The answer is the full listing below, copied exactly, with its pictures omitted.

▸ **Data provided**:
╭──
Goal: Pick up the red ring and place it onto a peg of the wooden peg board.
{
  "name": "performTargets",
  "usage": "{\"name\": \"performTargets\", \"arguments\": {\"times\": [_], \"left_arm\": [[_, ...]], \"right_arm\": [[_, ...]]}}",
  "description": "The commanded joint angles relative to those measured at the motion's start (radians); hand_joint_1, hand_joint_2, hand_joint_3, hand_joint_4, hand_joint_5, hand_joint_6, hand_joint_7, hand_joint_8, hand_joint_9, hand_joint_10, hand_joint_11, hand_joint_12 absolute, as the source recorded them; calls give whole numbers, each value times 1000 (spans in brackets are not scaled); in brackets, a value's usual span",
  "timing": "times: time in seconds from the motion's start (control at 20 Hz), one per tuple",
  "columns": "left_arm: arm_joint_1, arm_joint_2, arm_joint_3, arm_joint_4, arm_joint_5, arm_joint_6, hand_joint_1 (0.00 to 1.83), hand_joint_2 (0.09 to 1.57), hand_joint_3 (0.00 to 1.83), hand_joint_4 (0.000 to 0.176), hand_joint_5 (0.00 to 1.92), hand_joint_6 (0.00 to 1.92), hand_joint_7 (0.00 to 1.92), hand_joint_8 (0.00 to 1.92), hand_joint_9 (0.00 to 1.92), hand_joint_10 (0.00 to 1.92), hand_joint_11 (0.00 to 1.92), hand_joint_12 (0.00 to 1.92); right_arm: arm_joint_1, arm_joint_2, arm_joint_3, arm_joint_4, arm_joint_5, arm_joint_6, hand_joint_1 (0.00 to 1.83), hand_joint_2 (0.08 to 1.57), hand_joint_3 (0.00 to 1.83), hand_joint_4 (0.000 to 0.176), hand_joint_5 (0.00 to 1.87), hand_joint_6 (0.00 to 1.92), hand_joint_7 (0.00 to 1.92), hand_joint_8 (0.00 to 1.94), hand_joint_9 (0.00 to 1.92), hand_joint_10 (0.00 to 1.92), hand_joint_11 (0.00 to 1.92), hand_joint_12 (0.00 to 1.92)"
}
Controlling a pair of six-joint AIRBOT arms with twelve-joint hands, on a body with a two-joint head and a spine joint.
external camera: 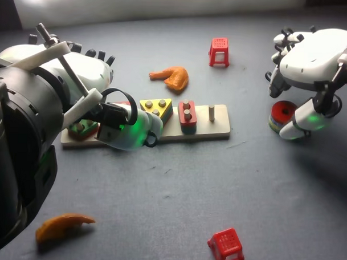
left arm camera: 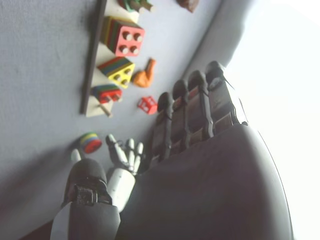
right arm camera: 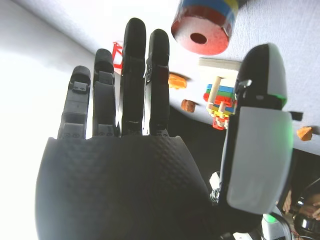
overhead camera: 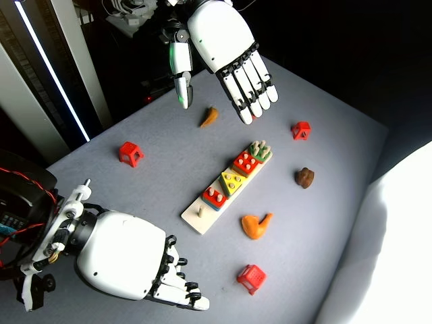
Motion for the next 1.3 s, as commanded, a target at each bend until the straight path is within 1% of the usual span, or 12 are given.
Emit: {"name": "performTargets", "arguments": {"times": [0.0,0.2,0.55,0.65,0.8,0.9,1.0,1.05,1.1,1.15,1.2,1.25], "left_arm": [[-7,2,-6,97,9,6,0,1181,4,0,121,3,106,2,60,3,11,27],[-7,2,-7,97,9,6,0,1190,1,0,134,1,117,5,69,4,12,55],[0,2,-14,102,0,8,0,1198,4,0,145,8,121,7,69,7,26,19],[0,2,-14,102,0,8,0,1193,1,0,145,6,122,6,72,7,36,24],[0,3,-14,102,0,8,0,1197,3,0,140,5,113,3,62,2,16,18],[-1,3,-14,103,0,8,0,1197,1,0,134,2,122,6,78,8,34,29],[-1,3,-15,103,-1,8,0,1201,3,0,126,0,116,3,71,4,27,27],[-1,3,-15,104,-2,8,0,1210,7,0,133,4,114,1,66,1,22,25],[-2,3,-15,106,-2,8,0,1206,4,0,133,4,116,2,68,2,21,26],[-2,3,-14,107,-2,8,0,1205,4,0,138,5,114,1,70,3,20,26],[-2,3,-14,107,-2,8,0,1204,3,0,145,8,114,1,69,2,19,27],[-2,3,-14,107,-2,8,0,1210,5,0,166,15,143,12,84,7,21,29]], "right_arm": [[6,-2,13,-19,47,-1,710,862,0,0,760,61,829,43,314,25,0,0],[-6,-23,37,-19,47,0,723,879,5,0,779,65,851,45,287,11,0,0],[1,-39,51,-19,47,4,814,886,5,0,817,72,895,52,413,60,0,0],[4,-39,51,-19,47,4,860,888,6,0,827,72,905,50,517,102,0,0],[6,-38,50,-19,47,4,1009,926,18,0,858,75,948,56,776,217,33,17],[7,-38,50,-19,47,4,1140,924,0,0,932,9,1037,11,847,327,0,564],[10,-37,50,-19,47,4,1158,926,0,0,949,15,1059,19,866,343,0,572],[15,-35,48,-19,47,5,1223,885,0,0,1051,53,1139,44,929,371,0,755],[20,-31,45,-19,47,5,1260,1005,2,0,1020,697,1273,400,966,477,0,898],[28,-25,37,-19,47,5,1264,1042,2,0,996,849,1249,590,974,550,0,1020],[33,-21,30,-19,47,6,1267,1044,0,0,1021,829,1241,651,979,625,0,1073],[43,-12,18,-19,47,8,1368,1052,4,0,1036,730,1243,697,931,1025,0,791]]}}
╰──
▸ **Solution for this problem**:
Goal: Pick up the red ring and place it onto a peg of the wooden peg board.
{
  "name": "performTargets",
  "usage": "{\"name\": \"performTargets\", \"arguments\": {\"times\": [_], \"left_arm\": [[_, ...]], \"right_arm\": [[_, ...]]}}",
  "description": "The commanded joint angles relative to those measured at the motion's start (radians); hand_joint_1, hand_joint_2, hand_joint_3, hand_joint_4, hand_joint_5, hand_joint_6, hand_joint_7, hand_joint_8, hand_joint_9, hand_joint_10, hand_joint_11, hand_joint_12 absolute, as the source recorded them; calls give whole numbers, each value times 1000 (spans in brackets are not scaled); in brackets, a value's usual span",
  "timing": "times: time in seconds from the motion's start (control at 20 Hz), one per tuple",
  "columns": "left_arm: arm_joint_1, arm_joint_2, arm_joint_3, arm_joint_4, arm_joint_5, arm_joint_6, hand_joint_1 (0.00 to 1.83), hand_joint_2 (0.09 to 1.57), hand_joint_3 (0.00 to 1.83), hand_joint_4 (0.000 to 0.176), hand_joint_5 (0.00 to 1.92), hand_joint_6 (0.00 to 1.92), hand_joint_7 (0.00 to 1.92), hand_joint_8 (0.00 to 1.92), hand_joint_9 (0.00 to 1.92), hand_joint_10 (0.00 to 1.92), hand_joint_11 (0.00 to 1.92), hand_joint_12 (0.00 to 1.92); right_arm: arm_joint_1, arm_joint_2, arm_joint_3, arm_joint_4, arm_joint_5, arm_joint_6, hand_joint_1 (0.00 to 1.83), hand_joint_2 (0.08 to 1.57), hand_joint_3 (0.00 to 1.83), hand_joint_4 (0.000 to 0.176), hand_joint_5 (0.00 to 1.87), hand_joint_6 (0.00 to 1.92), hand_joint_7 (0.00 to 1.92), hand_joint_8 (0.00 to 1.94), hand_joint_9 (0.00 to 1.92), hand_joint_10 (0.00 to 1.92), hand_joint_11 (0.00 to 1.92), hand_joint_12 (0.00 to 1.92)"
}
Controlling a pair of six-joint AIRBOT arms with twelve-joint hands, on a body with a two-joint head and a spine joint.
external camera: 
left arm camera: 
right arm camera: 
overhead camera: 
Motion for the next 1.3 s, as commanded, a target at each bend until the straight path is within 1% of the usual span, or 12 are given.
Emit: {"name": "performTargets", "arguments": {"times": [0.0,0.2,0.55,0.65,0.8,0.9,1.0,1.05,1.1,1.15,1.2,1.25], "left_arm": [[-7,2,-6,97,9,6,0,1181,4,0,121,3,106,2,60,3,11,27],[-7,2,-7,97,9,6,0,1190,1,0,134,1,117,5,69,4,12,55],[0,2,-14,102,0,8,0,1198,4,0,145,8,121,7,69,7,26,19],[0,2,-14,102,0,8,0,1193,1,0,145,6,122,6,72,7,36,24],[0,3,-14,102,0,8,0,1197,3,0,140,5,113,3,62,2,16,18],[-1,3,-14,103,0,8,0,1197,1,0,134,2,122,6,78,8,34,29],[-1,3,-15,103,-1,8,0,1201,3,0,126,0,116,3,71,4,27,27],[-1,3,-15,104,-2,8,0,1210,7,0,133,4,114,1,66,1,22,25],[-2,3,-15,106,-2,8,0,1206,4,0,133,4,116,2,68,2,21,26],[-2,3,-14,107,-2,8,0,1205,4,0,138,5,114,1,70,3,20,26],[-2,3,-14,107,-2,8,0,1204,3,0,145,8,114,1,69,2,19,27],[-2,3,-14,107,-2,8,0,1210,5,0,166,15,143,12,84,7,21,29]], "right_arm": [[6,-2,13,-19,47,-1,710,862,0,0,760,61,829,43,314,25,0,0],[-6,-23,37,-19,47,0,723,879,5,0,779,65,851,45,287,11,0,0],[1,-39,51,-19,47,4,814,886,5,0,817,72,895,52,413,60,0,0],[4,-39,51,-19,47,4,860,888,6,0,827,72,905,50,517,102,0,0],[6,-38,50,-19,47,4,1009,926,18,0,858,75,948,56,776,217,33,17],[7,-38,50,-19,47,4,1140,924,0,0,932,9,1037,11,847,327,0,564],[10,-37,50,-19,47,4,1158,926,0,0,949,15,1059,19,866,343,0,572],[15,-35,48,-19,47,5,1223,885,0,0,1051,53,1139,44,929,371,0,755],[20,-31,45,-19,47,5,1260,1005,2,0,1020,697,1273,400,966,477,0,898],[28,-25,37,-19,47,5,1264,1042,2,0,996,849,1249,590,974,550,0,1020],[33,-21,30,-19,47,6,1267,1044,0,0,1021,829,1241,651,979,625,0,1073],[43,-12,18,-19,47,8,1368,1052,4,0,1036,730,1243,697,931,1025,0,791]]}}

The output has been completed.